Aim of the task – This exercise calls for printing every record exactly once more.

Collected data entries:
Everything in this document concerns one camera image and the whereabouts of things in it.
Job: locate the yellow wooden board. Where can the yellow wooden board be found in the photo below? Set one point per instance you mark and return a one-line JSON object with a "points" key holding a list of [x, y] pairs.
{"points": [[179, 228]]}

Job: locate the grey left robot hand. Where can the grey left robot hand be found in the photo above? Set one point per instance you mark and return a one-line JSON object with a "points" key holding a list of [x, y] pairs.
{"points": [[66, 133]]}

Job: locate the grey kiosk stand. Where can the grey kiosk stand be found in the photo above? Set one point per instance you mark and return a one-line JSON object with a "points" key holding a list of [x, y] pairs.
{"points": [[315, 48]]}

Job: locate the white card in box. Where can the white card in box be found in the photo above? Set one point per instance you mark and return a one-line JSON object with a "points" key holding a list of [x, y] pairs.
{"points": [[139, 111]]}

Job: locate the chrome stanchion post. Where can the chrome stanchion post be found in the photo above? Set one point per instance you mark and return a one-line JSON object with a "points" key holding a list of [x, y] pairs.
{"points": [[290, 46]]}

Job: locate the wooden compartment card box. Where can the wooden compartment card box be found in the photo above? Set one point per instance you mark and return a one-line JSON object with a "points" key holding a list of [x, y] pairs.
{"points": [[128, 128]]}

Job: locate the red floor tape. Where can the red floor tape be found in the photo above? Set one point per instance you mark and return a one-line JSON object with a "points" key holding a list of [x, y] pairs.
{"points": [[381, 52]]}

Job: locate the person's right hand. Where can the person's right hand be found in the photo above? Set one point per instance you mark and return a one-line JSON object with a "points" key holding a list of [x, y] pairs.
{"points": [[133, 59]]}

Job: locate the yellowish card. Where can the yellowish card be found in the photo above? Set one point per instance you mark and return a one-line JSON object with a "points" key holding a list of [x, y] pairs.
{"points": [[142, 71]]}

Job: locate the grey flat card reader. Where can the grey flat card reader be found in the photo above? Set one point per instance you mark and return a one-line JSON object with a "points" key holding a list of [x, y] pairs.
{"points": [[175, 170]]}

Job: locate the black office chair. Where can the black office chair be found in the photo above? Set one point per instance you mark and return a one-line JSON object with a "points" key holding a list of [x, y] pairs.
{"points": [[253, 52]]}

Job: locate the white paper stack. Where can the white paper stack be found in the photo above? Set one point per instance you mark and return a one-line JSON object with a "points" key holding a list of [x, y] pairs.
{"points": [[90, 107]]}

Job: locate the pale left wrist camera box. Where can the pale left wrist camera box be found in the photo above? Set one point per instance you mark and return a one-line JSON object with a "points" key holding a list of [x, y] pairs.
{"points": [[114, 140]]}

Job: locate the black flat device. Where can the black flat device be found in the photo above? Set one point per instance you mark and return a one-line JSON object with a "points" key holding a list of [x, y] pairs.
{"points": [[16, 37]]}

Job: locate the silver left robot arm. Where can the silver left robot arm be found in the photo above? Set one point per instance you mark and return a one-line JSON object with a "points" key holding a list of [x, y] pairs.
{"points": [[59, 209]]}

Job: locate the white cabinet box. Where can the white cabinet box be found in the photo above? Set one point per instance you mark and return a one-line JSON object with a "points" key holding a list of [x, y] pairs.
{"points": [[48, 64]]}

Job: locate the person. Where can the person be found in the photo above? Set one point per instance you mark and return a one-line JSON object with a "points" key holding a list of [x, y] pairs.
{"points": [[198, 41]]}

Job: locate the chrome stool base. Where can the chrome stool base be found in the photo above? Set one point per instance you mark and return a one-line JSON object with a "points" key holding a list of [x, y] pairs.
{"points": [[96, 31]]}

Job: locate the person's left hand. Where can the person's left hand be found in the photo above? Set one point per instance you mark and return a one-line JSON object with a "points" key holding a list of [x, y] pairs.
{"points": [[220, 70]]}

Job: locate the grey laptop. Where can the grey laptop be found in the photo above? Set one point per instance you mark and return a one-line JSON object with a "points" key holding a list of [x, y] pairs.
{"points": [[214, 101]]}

Result of the task –
Everything in this document concerns one camera image and the whereabouts of things in it.
Job: locate the yellow wooden board. Where can the yellow wooden board be found in the photo below? Set one point per instance you mark and return a one-line JSON object with a "points" key holding a list of [x, y] pairs.
{"points": [[179, 228]]}

Job: locate the grey left robot hand. Where can the grey left robot hand be found in the photo above? Set one point per instance you mark and return a one-line JSON object with a "points" key holding a list of [x, y] pairs.
{"points": [[66, 133]]}

Job: locate the grey kiosk stand. Where can the grey kiosk stand be found in the photo above? Set one point per instance you mark and return a one-line JSON object with a "points" key holding a list of [x, y] pairs.
{"points": [[315, 48]]}

Job: locate the white card in box. Where can the white card in box be found in the photo above? Set one point per instance you mark and return a one-line JSON object with a "points" key holding a list of [x, y] pairs.
{"points": [[139, 111]]}

Job: locate the chrome stanchion post. Where can the chrome stanchion post be found in the photo above? Set one point per instance you mark and return a one-line JSON object with a "points" key holding a list of [x, y] pairs.
{"points": [[290, 46]]}

Job: locate the wooden compartment card box. Where can the wooden compartment card box be found in the photo above? Set one point per instance you mark and return a one-line JSON object with a "points" key holding a list of [x, y] pairs.
{"points": [[128, 128]]}

Job: locate the red floor tape. Where can the red floor tape be found in the photo above? Set one point per instance you mark and return a one-line JSON object with a "points" key holding a list of [x, y] pairs.
{"points": [[381, 52]]}

Job: locate the person's right hand. Where can the person's right hand be found in the photo above? Set one point per instance you mark and return a one-line JSON object with a "points" key holding a list of [x, y] pairs.
{"points": [[133, 59]]}

Job: locate the yellowish card. Where can the yellowish card be found in the photo above? Set one point per instance you mark and return a one-line JSON object with a "points" key holding a list of [x, y] pairs.
{"points": [[142, 71]]}

Job: locate the grey flat card reader. Where can the grey flat card reader be found in the photo above? Set one point per instance you mark and return a one-line JSON object with a "points" key holding a list of [x, y] pairs.
{"points": [[175, 170]]}

Job: locate the black office chair. Where can the black office chair be found in the photo above? Set one point per instance you mark and return a one-line JSON object with a "points" key holding a list of [x, y] pairs.
{"points": [[253, 52]]}

Job: locate the white paper stack. Where can the white paper stack be found in the photo above? Set one point per instance you mark and return a one-line JSON object with a "points" key holding a list of [x, y] pairs.
{"points": [[90, 107]]}

Job: locate the pale left wrist camera box. Where can the pale left wrist camera box be found in the photo above? Set one point per instance you mark and return a one-line JSON object with a "points" key holding a list of [x, y] pairs.
{"points": [[114, 140]]}

Job: locate the black flat device. Where can the black flat device be found in the photo above? Set one point per instance you mark and return a one-line JSON object with a "points" key holding a list of [x, y] pairs.
{"points": [[16, 37]]}

Job: locate the silver left robot arm. Where can the silver left robot arm be found in the photo above? Set one point per instance you mark and return a one-line JSON object with a "points" key holding a list of [x, y] pairs.
{"points": [[59, 209]]}

Job: locate the white cabinet box. Where can the white cabinet box be found in the photo above? Set one point per instance you mark and return a one-line JSON object with a "points" key holding a list of [x, y] pairs.
{"points": [[48, 64]]}

Job: locate the person. Where can the person be found in the photo above? Set one point per instance you mark and return a one-line JSON object with a "points" key holding a list of [x, y] pairs.
{"points": [[198, 41]]}

Job: locate the chrome stool base. Where can the chrome stool base be found in the photo above? Set one point per instance you mark and return a one-line JSON object with a "points" key holding a list of [x, y] pairs.
{"points": [[96, 31]]}

Job: locate the person's left hand. Where can the person's left hand be found in the photo above? Set one point per instance you mark and return a one-line JSON object with a "points" key holding a list of [x, y] pairs.
{"points": [[220, 70]]}

Job: locate the grey laptop. Where can the grey laptop be found in the photo above? Set one point per instance you mark and return a one-line JSON object with a "points" key holding a list of [x, y] pairs.
{"points": [[214, 101]]}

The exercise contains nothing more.